Мать тоже стала настаивать:
— Теперь уж говори, Тереза! Раз начала, надо закончить!
— Но ведь я обещала!
— Подумаешь, какое дело, обещала! Этот синьор представляет закон, он имеет право освободить тебя от твоего обещания.
Тереза поколебалась еще с минуту, потом, не в силах больше сопротивляться, прошептала:
— Я обещала это Сабине.
Ничего не понимая, они посмотрели друг на друга. Синьора Габриелли выразила общее недоумение, спросив:
— Какой Сабине? Дочери сыровара Замарано?
— Да.
— Какое она имеет отношение к Амедео?
— Они встречаются.
— Что ты болтаешь? Ведь она практически помолвлена с каменщиком Зефферино!
— Вот в том-то и дело.
— Что ты хочешь этим сказать? Ты сердишь меня, Тереза, и если не объяснишь, что ты имеешь в виду, то очень скоро схлопочешь пощечину!
— Сабина любит Амедео… Я не знаю, любит ли он ее. Во всяком случае, мы с ней ждали его у выхода из кафе, и она ушла вместе с ним, а я встретилась с Кристофоро… Когда случилась эта история, Сабина уговорила меня сказать, что с Амедео была я… из-за Зефферино, понимаешь?
— И ты согласилась?
— Сабина моя подруга, мама.
Явно растроганная, синьора Габриелли подошла к дочери, обняла ее, прижала к своей груди и горячо поцеловала. Потом, отстранившись, чтобы лучше ее видеть, она заверила ее дрожащим от волнения голосом:
— Тереза, ты святая, это твоя мама тебе говорит!
Нотариус завопил:
— Как же! Святая! Отъявленная лгунья, вот она кто! Синьора Габриелли мигом преобразилась в мегеру и набросилась на дона Изидоро.
— Вы оскорбляете мое дитя, а сами неспособны уследить за вашей недотрогой, которая гуляет со всеми парнями подряд!
— Моя дочь гуляет с… О, синьора, возьмите назад эти слова, или я не ручаюсь за себя!
— Попробуйте только ударить меня в присутствии инспектора, если посмеете!

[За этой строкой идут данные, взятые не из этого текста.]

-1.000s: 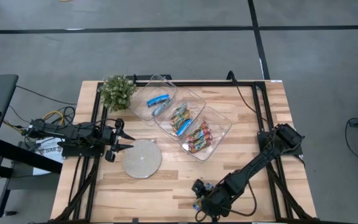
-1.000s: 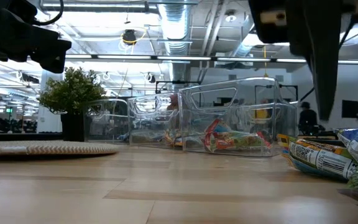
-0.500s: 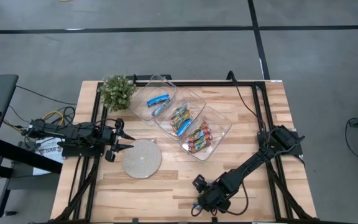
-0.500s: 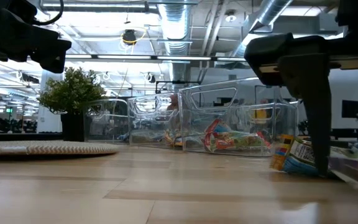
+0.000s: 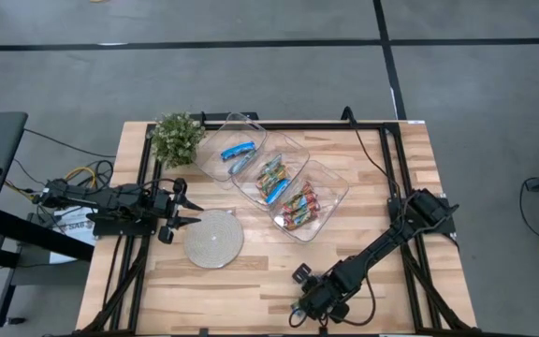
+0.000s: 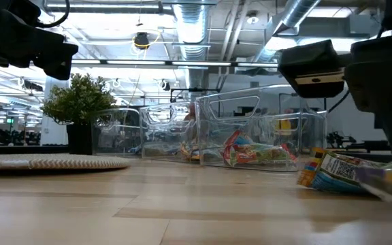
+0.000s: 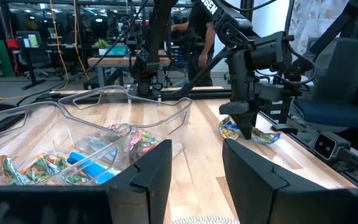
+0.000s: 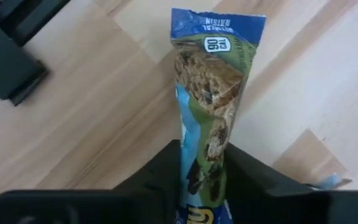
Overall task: Pick and place Granola Bars by type
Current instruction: Put the blue granola bar into the top transparent bin
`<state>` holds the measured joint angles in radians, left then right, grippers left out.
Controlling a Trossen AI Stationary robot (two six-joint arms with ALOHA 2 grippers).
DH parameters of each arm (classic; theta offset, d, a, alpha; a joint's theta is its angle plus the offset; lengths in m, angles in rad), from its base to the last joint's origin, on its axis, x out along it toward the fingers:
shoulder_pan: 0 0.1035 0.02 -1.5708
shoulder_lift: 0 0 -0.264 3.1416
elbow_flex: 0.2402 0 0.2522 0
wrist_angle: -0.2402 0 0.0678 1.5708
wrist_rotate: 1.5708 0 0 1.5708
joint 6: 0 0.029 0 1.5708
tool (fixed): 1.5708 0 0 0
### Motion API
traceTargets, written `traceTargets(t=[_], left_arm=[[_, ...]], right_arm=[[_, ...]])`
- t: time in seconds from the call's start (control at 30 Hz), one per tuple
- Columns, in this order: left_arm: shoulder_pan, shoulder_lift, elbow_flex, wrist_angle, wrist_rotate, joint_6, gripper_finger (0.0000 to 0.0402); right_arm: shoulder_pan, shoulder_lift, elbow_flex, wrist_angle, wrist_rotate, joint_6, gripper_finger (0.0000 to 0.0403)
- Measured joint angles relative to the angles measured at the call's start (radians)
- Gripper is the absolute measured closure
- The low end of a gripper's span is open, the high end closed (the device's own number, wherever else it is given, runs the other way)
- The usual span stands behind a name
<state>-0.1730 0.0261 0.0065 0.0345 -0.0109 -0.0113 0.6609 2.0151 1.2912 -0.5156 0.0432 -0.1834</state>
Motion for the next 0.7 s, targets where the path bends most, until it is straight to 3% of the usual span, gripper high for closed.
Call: traceTargets(t=[0.27, 0.7], left_arm=[[0.000, 0.000, 0.000, 0.000, 0.000, 0.000, 0.0264], [0.000, 0.000, 0.000, 0.000, 0.000, 0.000, 0.0264]], right_arm=[[-0.003, 0.002, 0.027, -0.007, 0.018, 0.027, 0.0362], [-0.002, 0.002, 0.128, -0.001, 0.012, 0.027, 0.0368]])
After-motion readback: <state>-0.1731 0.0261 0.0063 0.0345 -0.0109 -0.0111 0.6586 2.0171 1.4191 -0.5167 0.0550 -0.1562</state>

Тереза, чтобы дополнить картину, схватила нож, которым она очищала помидоры, и бросилась, подняв его, на синьора Агостини, пища:
— Только прикоснитесь к моей матери!
Чекотти, считавший, что в Фолиньяцаро и одного трупа достаточно, вмешался:
— Перестаньте! Вы все теряете разум!
Нотариус запротестовал:
— Да разве вы не понимаете, что эта новая история рассчитана на то, чтобы вы поверили, будто Амедео не мог встретить Таламани?
— Спокойно! Если синьорина опять пытается меня одурачить, то она за это поплатится! Это ваше последнее слово, Тереза Габриелли?
— Да.
— Очень хорошо. Я допрошу Сабину Замарано. Молите Бога, чтобы она подтвердила ваши слова, в противном случае можете готовиться к поездке в Милан, где вам будут обеспечены на некоторое время квартира и питание за счет республики!

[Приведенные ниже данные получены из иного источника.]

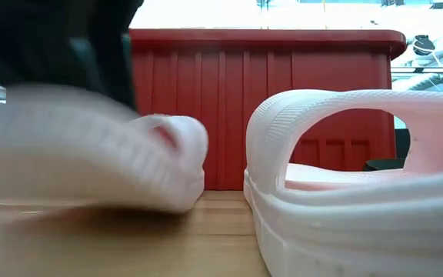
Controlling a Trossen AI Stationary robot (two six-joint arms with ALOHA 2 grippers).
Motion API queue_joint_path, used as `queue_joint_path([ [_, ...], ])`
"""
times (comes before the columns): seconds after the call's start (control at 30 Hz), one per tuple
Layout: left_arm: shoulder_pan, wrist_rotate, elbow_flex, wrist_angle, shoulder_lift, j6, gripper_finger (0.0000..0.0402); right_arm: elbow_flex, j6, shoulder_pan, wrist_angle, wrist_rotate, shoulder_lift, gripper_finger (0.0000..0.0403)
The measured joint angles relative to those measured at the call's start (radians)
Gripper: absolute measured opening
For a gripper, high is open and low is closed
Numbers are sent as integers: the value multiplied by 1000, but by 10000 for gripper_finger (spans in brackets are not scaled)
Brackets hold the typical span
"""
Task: Pick and place slides into bin
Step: Put the white slipper into the red bin
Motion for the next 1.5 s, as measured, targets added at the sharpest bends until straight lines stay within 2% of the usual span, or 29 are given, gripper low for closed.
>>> queue_joint_path([
  [0.33, -23, 32, 0, 30, 0, -8, 163, 0, -2, 0, 0, 0, 0, 153],
  [0.6, -30, 73, 0, 191, -1, 61, 163, 0, -2, 0, 0, 0, 0, 153],
  [0.73, -30, 67, 0, 181, -1, 60, 163, 0, -2, 0, 0, 0, 0, 153],
  [0.87, -31, 15, 0, 158, -1, 61, 163, 0, -2, 0, 0, 0, 0, 153],
  [1.2, -14, -50, 0, -57, -1, -83, 163, 0, -2, 0, 0, 0, 0, 153],
  [1.5, -1, -96, 1, -96, -1, -101, 163, 0, -2, 0, -1, 0, 0, 153],
])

После этой угрозы Чекотти покинул дом вдовы, увлекая за собой дона Изидоро. Но так как, по его мнению, присутствие нотариуса не способствовало успеху допросов, то он попросил его больше не сопровождать себя. Дон Изидоро обиделся, повернулся к нему спиной и удалился, не попрощавшись.
* * *
В отличие от своей подруги Терезы, Сабина Замарано была блондинкой высокого роста и казалась невозмутимой. Видя, с каким спокойствием она встретила его появление, Чекотти подумал, что оно не было для нее неожиданным.
— Синьорина Замарано?
— К вашим услугам, синьор. Могу я что-нибудь для вас сделать?

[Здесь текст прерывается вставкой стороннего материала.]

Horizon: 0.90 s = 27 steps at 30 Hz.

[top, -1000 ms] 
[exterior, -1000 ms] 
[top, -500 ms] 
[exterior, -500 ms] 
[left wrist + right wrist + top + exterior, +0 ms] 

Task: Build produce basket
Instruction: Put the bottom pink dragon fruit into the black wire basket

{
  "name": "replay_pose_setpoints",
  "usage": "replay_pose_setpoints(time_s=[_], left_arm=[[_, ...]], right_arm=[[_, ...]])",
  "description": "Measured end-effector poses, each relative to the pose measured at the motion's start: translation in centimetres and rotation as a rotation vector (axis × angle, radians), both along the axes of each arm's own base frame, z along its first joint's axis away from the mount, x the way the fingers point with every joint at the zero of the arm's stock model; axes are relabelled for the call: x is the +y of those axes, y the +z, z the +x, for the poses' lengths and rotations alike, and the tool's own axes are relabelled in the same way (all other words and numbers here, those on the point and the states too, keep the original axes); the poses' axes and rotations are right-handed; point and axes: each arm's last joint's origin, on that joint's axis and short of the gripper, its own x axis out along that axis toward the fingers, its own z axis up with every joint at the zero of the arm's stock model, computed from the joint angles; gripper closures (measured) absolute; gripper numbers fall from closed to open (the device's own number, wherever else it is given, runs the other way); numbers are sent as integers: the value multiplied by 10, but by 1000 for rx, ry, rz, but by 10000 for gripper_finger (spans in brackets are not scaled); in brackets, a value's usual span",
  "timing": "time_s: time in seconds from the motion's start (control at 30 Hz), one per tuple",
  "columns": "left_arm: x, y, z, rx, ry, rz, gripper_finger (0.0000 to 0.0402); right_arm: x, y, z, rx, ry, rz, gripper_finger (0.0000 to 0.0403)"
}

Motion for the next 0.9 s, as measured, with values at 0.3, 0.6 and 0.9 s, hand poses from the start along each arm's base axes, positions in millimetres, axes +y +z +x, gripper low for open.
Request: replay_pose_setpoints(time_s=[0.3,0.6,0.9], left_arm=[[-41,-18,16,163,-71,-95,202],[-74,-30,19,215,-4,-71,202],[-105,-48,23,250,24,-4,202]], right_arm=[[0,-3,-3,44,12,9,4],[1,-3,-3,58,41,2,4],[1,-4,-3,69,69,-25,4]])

— Безусловно, синьорина, безусловно… Ваших родителей нет дома?
— Жив только мой отец, синьор. Он сейчас в сыроварне.
— А Зефферино Гаспарини?
Она нисколько не смутилась и ответила тем же спокойным тоном:
— Он, должно быть, на работе.
Спокойствие девушки начало раздражать полицейского.
— Вы не спрашиваете меня, почему я задаю вам все эти вопросы, синьорина?
— Если вы найдете нужным, синьор, вы сами мне это скажете.
— Вы правы. Речь идет об Амедео Россатти. Каковы ваши отношения с ним?
— Мне кажется, мы любим друг друга… но я еще не совсем уверена.
— Извините меня, синьорина, но разве вы не помолвлены с каменщиком Гаспарини?
— Да, но только помолвлена.
— Тем не менее…
— Что, синьор? Если я предпочитаю Амедео, лучше, чтобы я в этом убедилась до, а не после того, как я буду окончательно связана с Зефферино, разве не так?
Чекотти кусал губы от досады. С этой девушкой нелегко было справиться!
— Да, вероятно… А когда вы видели Амедео Россатти в последний раз?
— Сегодня утром.
— Нет, я не так выразился. Когда у вас с ним было последнее свидание?
— В день обручения Аньезе Агостини.
— Вы знаете, должно быть, что Россатти утверждал, будто он безумно влюблен в синьорину Агостини?
Она засмеялась мягким, материнским смехом.
— Аньезе воображает, что все ребята влюблены в нее.
— Но вы ведь не можете отрицать, что Россатти очень бурно отреагировал на помолвку синьорины Агостини с Эузебио Таламани?
— Это неверно, синьор, иначе Амедео не встретился бы со мной в тот же вечер. Я ждала его у выхода из кафе.
— И… и куда вы отправились потом?
— Если память мне не изменяет, мы гуляли в верхней части деревни.
— Вы там не встретили Таламани?
— Таламани? Нет.
— Но ведь многие здесь утверждают, что, выйдя из кафе, Россатти встретил Таламани, избил его, а может быть, и убил.
Спокойствие не покинуло девушку при этом сообщении.
— Они или лгут, синьор, или заблуждаются.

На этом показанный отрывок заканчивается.